:: YOUR INSTRUCTIONS ::
Reproduce every record below exactly, without the pictures.

:: EXERCISE MATERIALS ::
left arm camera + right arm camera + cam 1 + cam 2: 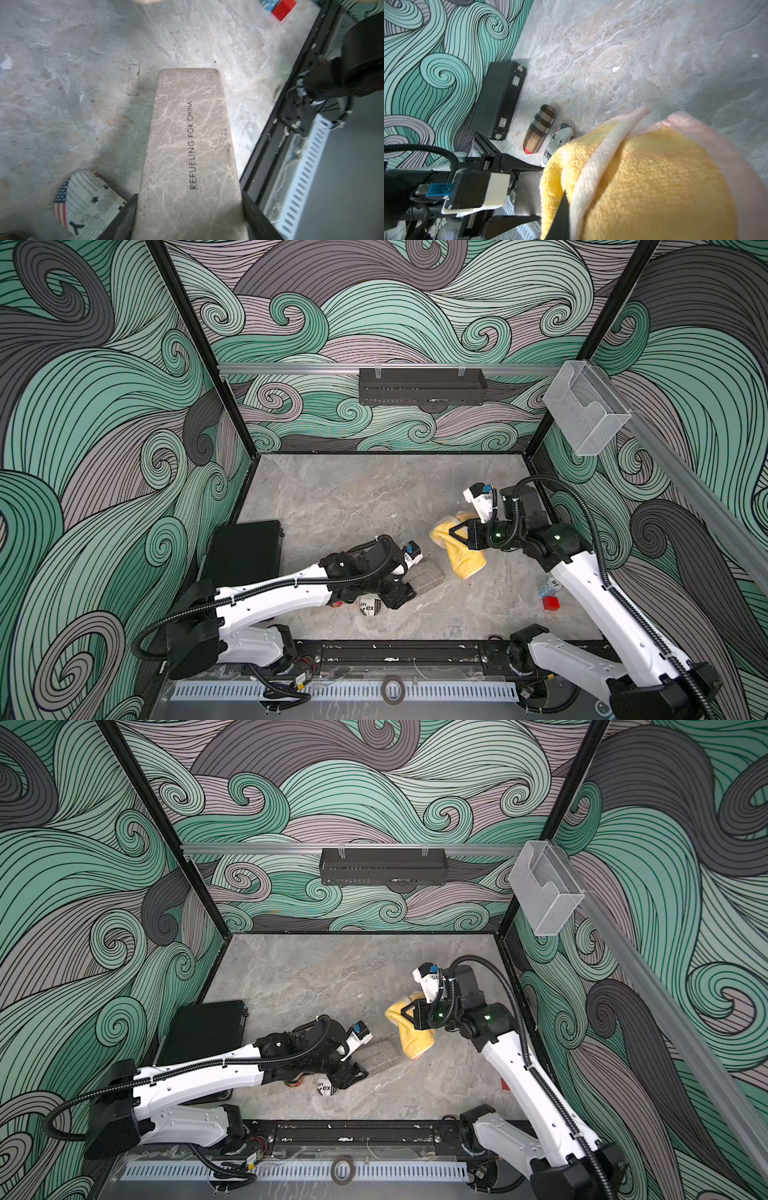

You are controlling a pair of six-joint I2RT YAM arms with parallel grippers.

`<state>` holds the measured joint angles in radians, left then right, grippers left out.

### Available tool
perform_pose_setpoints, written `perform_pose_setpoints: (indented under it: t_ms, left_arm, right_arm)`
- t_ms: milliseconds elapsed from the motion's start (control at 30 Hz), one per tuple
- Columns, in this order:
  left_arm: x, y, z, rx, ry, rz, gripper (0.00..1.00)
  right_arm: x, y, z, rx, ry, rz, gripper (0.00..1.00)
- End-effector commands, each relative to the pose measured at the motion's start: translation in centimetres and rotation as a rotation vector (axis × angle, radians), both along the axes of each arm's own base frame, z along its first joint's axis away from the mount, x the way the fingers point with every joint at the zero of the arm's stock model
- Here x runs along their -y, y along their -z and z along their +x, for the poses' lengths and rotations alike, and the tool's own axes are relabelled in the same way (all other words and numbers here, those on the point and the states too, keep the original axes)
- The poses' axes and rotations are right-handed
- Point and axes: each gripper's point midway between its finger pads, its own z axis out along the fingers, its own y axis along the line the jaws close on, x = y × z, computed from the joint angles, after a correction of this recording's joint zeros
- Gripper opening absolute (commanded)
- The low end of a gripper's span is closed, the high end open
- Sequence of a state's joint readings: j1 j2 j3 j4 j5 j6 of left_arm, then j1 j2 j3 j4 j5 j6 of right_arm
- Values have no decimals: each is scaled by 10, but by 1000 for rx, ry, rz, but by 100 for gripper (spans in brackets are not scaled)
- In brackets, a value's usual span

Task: Wipe the eyeglass case
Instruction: Wipe the dirt from the eyeglass case.

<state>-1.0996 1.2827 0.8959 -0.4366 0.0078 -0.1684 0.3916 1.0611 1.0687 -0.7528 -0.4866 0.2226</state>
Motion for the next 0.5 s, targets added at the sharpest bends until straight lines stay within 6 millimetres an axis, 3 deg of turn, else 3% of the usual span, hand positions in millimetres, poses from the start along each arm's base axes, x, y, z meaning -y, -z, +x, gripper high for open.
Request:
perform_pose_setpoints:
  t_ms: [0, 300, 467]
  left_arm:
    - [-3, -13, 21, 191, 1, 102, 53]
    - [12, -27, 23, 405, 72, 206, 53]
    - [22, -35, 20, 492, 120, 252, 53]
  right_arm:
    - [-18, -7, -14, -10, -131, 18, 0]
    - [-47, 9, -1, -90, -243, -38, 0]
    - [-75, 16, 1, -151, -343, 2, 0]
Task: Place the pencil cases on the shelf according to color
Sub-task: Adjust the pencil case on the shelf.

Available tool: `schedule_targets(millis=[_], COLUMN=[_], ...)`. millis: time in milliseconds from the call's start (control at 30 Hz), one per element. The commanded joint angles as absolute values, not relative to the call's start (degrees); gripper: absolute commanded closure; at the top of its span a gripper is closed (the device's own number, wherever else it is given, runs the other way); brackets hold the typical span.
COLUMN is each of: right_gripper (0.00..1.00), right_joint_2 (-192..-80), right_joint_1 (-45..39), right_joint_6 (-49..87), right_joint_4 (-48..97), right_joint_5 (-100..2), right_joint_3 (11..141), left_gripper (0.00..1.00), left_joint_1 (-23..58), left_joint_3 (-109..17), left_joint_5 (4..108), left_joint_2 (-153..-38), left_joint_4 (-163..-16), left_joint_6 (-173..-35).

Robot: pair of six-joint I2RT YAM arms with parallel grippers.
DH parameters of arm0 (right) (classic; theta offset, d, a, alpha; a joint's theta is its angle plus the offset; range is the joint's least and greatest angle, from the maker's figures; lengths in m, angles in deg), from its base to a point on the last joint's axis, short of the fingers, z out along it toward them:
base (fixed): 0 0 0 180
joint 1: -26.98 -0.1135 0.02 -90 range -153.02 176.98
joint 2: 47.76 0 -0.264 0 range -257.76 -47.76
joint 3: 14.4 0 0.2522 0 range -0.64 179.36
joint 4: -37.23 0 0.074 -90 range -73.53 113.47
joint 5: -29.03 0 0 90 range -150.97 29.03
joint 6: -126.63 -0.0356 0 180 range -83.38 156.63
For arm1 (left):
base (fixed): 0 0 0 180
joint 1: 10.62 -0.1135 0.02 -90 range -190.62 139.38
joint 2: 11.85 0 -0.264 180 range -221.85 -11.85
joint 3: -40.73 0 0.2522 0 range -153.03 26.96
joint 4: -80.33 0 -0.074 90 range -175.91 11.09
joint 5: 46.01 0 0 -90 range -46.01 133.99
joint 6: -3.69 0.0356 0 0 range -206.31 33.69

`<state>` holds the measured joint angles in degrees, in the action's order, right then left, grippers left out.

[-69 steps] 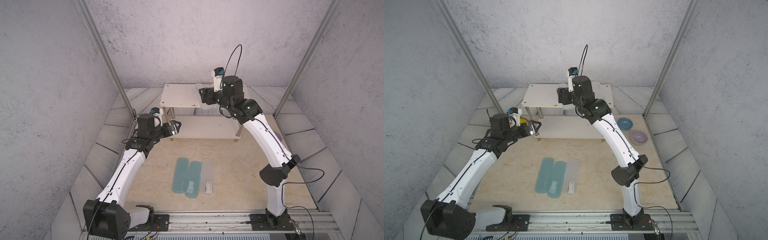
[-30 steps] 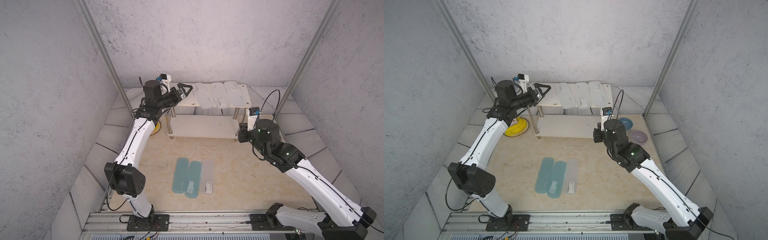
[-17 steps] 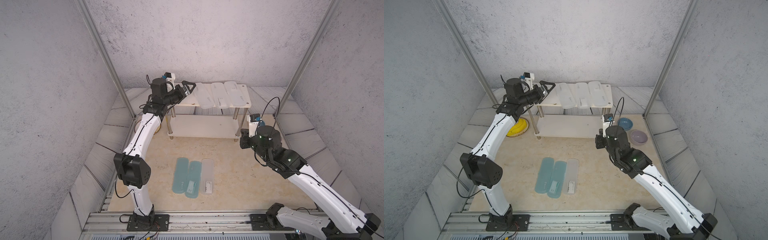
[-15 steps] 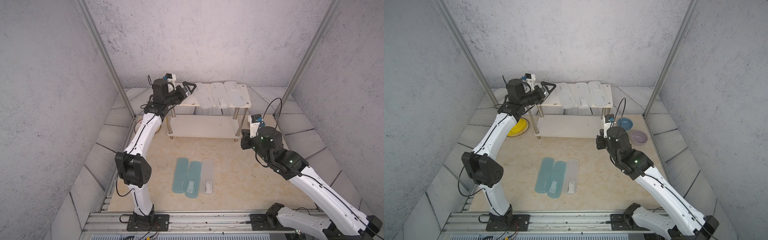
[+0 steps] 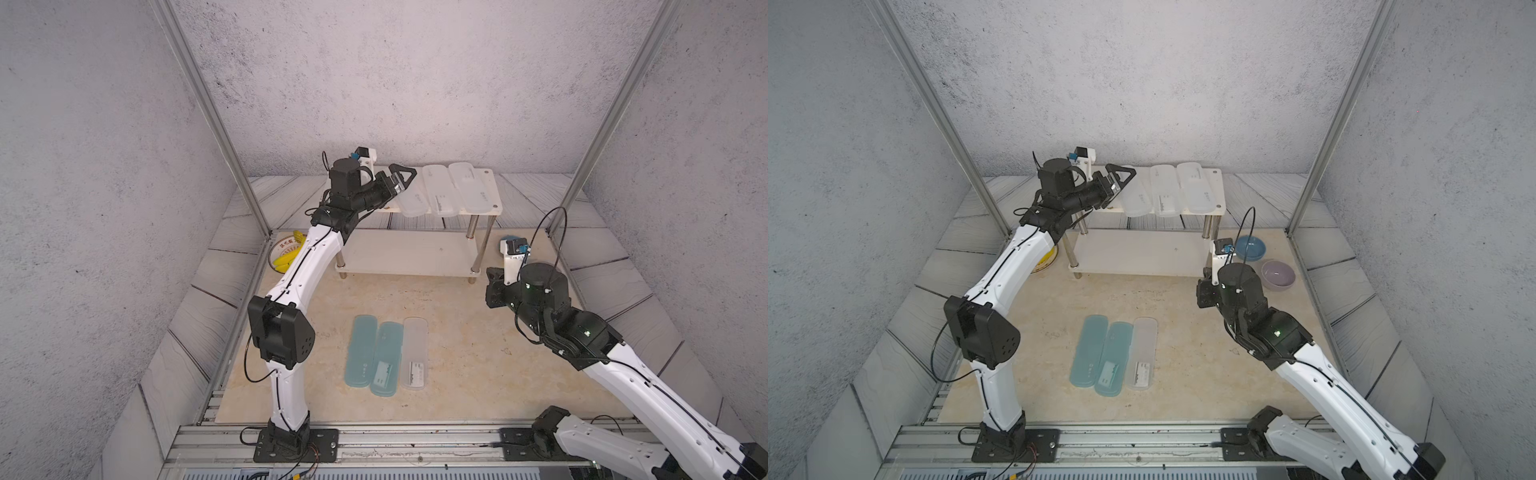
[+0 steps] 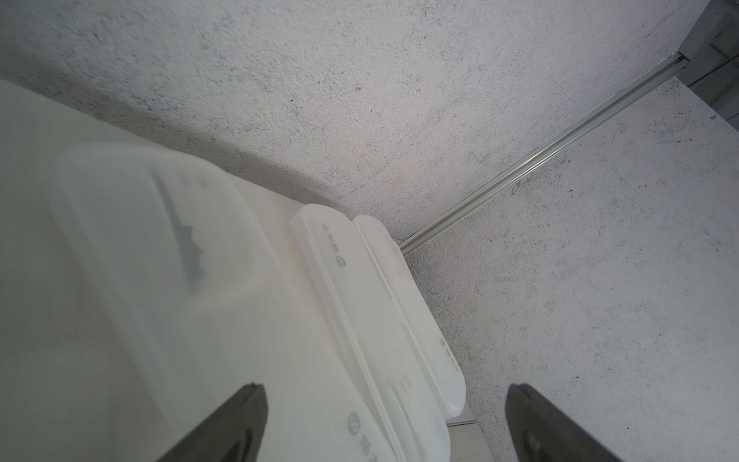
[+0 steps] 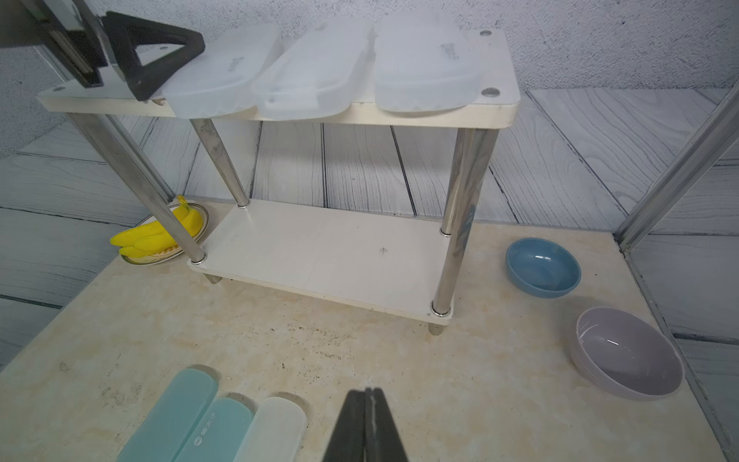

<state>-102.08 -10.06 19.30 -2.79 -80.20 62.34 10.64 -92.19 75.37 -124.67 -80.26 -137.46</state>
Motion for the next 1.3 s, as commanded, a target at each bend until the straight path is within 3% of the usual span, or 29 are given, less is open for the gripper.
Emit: schedule_targets(millis=[0, 500, 633, 767, 1267], right_gripper=[0.91, 0.9, 0.9, 0.9, 0.9], right_joint_2=[-100.45, -100.01, -100.05, -100.14, -100.13], right_joint_1=[-10.02, -10.02, -10.01, -10.01, -10.04], right_joint_6=[18.19, 17.52, 17.26, 16.98, 15.84], right_joint_4=[-2.59, -1.91, -1.54, -0.7, 0.97], right_joint_5=[-80.09, -78.73, -78.54, -78.21, -76.81], right_joint_3=[61.81, 60.14, 59.67, 58.87, 55.11], left_gripper=[0.0, 0.0, 0.0, 0.01, 0.01], left_joint_1=[10.39, 10.52, 9.89, 8.95, 8.63], left_joint_3=[-92.5, -99.43, -105.97, -111.9, -113.98], left_joint_5=[74.29, 75.58, 74.85, 67.79, 65.16], left_joint_2=[-126.89, -130.61, -131.0, -130.48, -135.07], left_joint_4=[-79.5, -78.4, -70.19, -60.95, -64.31], left_joint_6=[-137.9, -137.37, -131.56, -125.35, -125.34])
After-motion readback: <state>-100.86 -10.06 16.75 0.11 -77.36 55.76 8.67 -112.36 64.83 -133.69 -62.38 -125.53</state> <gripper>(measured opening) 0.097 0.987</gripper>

:: RESPONSE ::
left arm camera + right arm camera + cam 1 + cam 2: 

You are controlling a pair of six-joint I2RT YAM arms with parallel grippers.

`<state>` holds the measured joint angles in radians, left then right, grippers left out.

### Available tool
perform_pose_setpoints, written `perform_pose_setpoints: (indented under it: t_ms, left_arm, right_arm)`
- t_ms: milliseconds elapsed from the motion's start (control at 30 Hz), one per tuple
- Columns, in this order:
  left_arm: x, y, z, rx, ry, rz, gripper (0.00..1.00)
  right_arm: x, y, z, rx, ry, rz, gripper (0.00..1.00)
- End-effector commands, each relative to the pose measured at the motion's start: translation in centimetres and rotation as a rotation vector (axis × angle, radians), both along the axes of each arm's own base frame, z along its first joint's axis away from the mount, x the way the fingers point with every joint at the zero of the arm's stock model
- Here x runs along their -y, y along their -z and z along their +x, for the poses' lengths and rotations alike, and the tool's own axes are relabelled in the same way (all other words and numbers here, those on the point and the states too, keep the original axes)
- The poses' axes and rotations are right-handed
- Point and axes: each gripper's point midway between its finger pads, its own z axis out along the fingers, its own y axis along the line the jaws close on, x = y × z, computed from the joint angles, after a correction of this recording's joint zeros
- Gripper opening absolute (commanded)
- The low end of a gripper's span is closed, the high end open
- Sequence of a state's joint readings: j1 j2 j3 j4 j5 j6 of left_arm, then j1 j2 j3 j4 j5 j6 of right_arm
- Values have no decimals: each is scaled by 10, but by 1000 for rx, ry, rz, but by 100 for gripper (spans in brackets are not scaled)
- In brackets, a value's usual span

Task: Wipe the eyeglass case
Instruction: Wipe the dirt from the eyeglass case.

<state>-1.0996 1.2827 0.8959 -0.4366 0.0078 -0.1684 0.3916 1.0611 1.0687 -0.7528 -0.4866 0.2226</state>
Motion for the next 0.5 s, targets added at the sharpest bends until straight lines stay within 6 millimetres an axis, 3 deg of turn, else 3% of the usual span, hand positions in millimetres, poses from the start along each arm's base axes, x, y, z meaning -y, -z, +x, gripper high for open.
Request:
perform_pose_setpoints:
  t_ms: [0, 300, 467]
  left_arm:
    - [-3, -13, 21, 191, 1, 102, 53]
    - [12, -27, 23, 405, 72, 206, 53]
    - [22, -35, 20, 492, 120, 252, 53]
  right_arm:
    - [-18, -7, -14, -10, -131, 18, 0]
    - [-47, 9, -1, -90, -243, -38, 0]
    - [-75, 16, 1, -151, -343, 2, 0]
Task: Place the pencil cases on the shelf according to color
Sub-task: Adjust the pencil case on the shelf.

Available tool: `schedule_targets(millis=[_], COLUMN=[_], ...)`. millis: time in milliseconds from the call's start (control at 30 Hz), one per element. The commanded joint angles as absolute values, not relative to the call's start (degrees); gripper: absolute commanded closure; at the top of its span a gripper is closed (the device's own number, wherever else it is given, runs the other way); brackets hold the typical span.
COLUMN is each of: right_gripper (0.00..1.00), right_joint_2 (-192..-80), right_joint_1 (-45..39), right_joint_6 (-49..87), right_joint_4 (-48..97), right_joint_5 (-100..2), right_joint_3 (11..141), left_gripper (0.00..1.00), left_joint_1 (-23..58), left_joint_3 (-109..17), left_joint_5 (4..108), left_joint_2 (-153..-38), left_joint_4 (-163..-16), left_joint_6 (-173..-35).

Robot: pair of six-joint I2RT YAM arms with parallel grippers.
DH parameters of arm0 (right) (classic; theta offset, d, a, alpha; a joint's theta is its angle plus the offset; range is the joint's least and greatest angle, from the maker's figures; lengths in m, angles in deg), from its base to a point on the last joint's axis, short of the fingers, z out along it toward them:
base (fixed): 0 0 0 180
joint 1: -26.98 -0.1135 0.02 -90 range -153.02 176.98
joint 2: 47.76 0 -0.264 0 range -257.76 -47.76
joint 3: 14.4 0 0.2522 0 range -0.64 179.36
joint 4: -37.23 0 0.074 -90 range -73.53 113.47
joint 5: -29.03 0 0 90 range -150.97 29.03
joint 6: -126.63 -0.0356 0 180 range -83.38 156.63
For arm1 (left):
base (fixed): 0 0 0 180
joint 1: 10.62 -0.1135 0.02 -90 range -190.62 139.38
joint 2: 11.85 0 -0.264 180 range -221.85 -11.85
joint 3: -40.73 0 0.2522 0 range -153.03 26.96
joint 4: -80.33 0 -0.074 90 range -175.91 11.09
joint 5: 46.01 0 0 -90 range -46.01 133.99
joint 6: -3.69 0.0356 0 0 range -206.31 33.69

`<state>` holds the measured joint angles in degrees, in the action's order, right then left, grippers left out.

[-69 steps] 
[-30 steps] 
[-17 steps] 
[-15 steps] 
[+0 steps] 
[+0 steps] 
[+0 steps] 

<state>-102.08 -10.06 19.30 -2.79 -80.20 62.34 10.64 -92.19 75.37 -124.67 -80.26 -137.46</state>
Motion for the next 1.3 s, as commanded, a target at each bend until the straight path is within 3% of the usual span, or 29 are given, less is open for the gripper.
Emit: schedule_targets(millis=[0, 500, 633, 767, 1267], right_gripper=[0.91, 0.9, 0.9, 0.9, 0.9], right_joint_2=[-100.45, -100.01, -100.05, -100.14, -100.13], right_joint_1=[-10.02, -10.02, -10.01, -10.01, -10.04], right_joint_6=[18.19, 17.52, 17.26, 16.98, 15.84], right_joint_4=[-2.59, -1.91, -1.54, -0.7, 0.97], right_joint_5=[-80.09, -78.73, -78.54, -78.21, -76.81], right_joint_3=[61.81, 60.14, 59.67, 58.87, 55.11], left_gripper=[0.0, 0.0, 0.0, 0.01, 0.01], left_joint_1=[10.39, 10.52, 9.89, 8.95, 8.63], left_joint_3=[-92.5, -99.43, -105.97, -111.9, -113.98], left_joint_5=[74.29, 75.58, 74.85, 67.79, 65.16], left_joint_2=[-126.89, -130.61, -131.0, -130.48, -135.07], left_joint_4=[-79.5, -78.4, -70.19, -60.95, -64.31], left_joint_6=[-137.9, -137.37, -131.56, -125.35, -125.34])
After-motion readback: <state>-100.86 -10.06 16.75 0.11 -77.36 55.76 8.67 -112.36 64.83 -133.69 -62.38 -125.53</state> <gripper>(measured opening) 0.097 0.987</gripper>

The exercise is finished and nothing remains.